Se aumentarem as tarifas, Mantega disse que tem um sistema para fiscalizar tarifa. “Os bancos públicos hoje possuem 44% do mercado interno. Então isso se chama concorrência. Se eles [os bancos privados] bobearem, a concorrência vai pegar os clientes. Acho que ninguém quer perder cliente. Então os bancos públicos estarão cada vez mais agressivos oferecendo crédito a quem quer que seja. Primeiro se oferece aos clientes que já estão lá. E depois você fala: “olha, pessoal, venham aqui para o nosso banco, porque nós estamos oferecendo. Por que você está pagando essa taxa nesse banco?”. Isso começou em 2009. Eu estou falando isso, não é uma teoria. Em 2009 aconteceu isso. Os bancos privados puxaram totalmente o freio, aí os bancos públicos entraram. No início não acreditavam. Teve uma ou outra manifestação dizendo que iam quebrar os bancos públicos. Quebrou coisa nenhuma, aumentou o lucro dos bancos públicos. Quando eles viram que funcionava o sistema e eles se sentiram seguros... Porque não é para ninguém entrar e quebrar. Ninguém quer isso. É para o banco faturar mais, ganhar movimento. Ter mais clientes...”, declarou o ministro.
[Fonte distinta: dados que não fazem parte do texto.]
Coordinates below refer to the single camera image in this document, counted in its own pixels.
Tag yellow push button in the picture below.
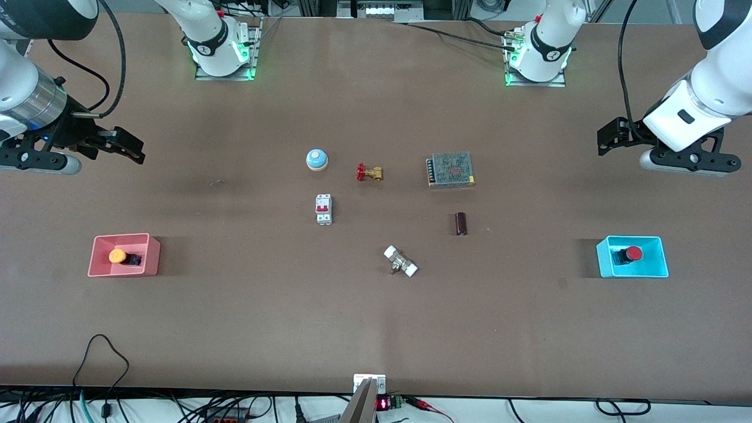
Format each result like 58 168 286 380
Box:
109 248 143 267

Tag red push button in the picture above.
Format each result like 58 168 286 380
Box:
611 246 644 266

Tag pink plastic bin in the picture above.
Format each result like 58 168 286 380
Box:
88 233 161 277

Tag blue plastic bin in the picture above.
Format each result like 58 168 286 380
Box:
596 236 669 278

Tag metal mesh power supply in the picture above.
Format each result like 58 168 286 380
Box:
426 152 475 189

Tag metal fitting white ends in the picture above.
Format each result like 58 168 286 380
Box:
383 246 418 278

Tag red alligator clip lead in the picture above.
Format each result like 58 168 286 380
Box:
404 396 454 423

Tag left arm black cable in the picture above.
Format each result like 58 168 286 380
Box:
616 0 640 129

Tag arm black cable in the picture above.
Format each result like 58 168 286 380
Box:
616 0 640 129
46 0 127 118

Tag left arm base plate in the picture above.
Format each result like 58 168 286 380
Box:
503 29 567 88

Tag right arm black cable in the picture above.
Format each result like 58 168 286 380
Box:
46 0 127 118

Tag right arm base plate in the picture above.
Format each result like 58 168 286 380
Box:
194 16 263 82

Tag black cable across table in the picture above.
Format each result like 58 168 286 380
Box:
399 16 521 49

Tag black looped table cable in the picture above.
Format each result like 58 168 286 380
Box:
72 334 130 390

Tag black coiled edge cable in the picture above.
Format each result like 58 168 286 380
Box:
595 398 652 417

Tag aluminium frame profile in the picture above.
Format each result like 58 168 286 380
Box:
336 0 425 19

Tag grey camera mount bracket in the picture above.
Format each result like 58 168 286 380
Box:
339 374 387 423

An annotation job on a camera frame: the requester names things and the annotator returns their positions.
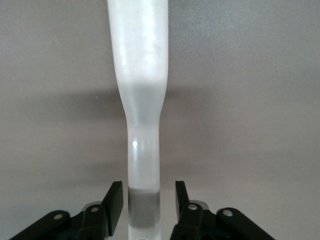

Questionado sobre a política de estimular o consumo e sobre a taxa de inadimplência “alarmante”, Mantega disse que “não tem nada de alarmante”. “O endividamento das famílias brasileiras é dos menores do mundo. Sabe qual é o comprometimento de orçamento familiar das famílias brasileiras? Em torno de 20% a 22%. Sabe quanto é nos Estados Unidos? Na maioria dos países é acima de 80% Portanto nós somos o lanterninha em termos de endividamento”.

Segundo o ministro, no mês de abril houve um aumento de 8% no crédito de pessoa física e 4,5% de pessoa jurídica. “Está dando certo, vai funcionar. Os juros caindo também. E isso, claro, não é tão imediato o efeito, mas daqui a dois, três meses, você vai ver crédito suficiente para as operações”, disse.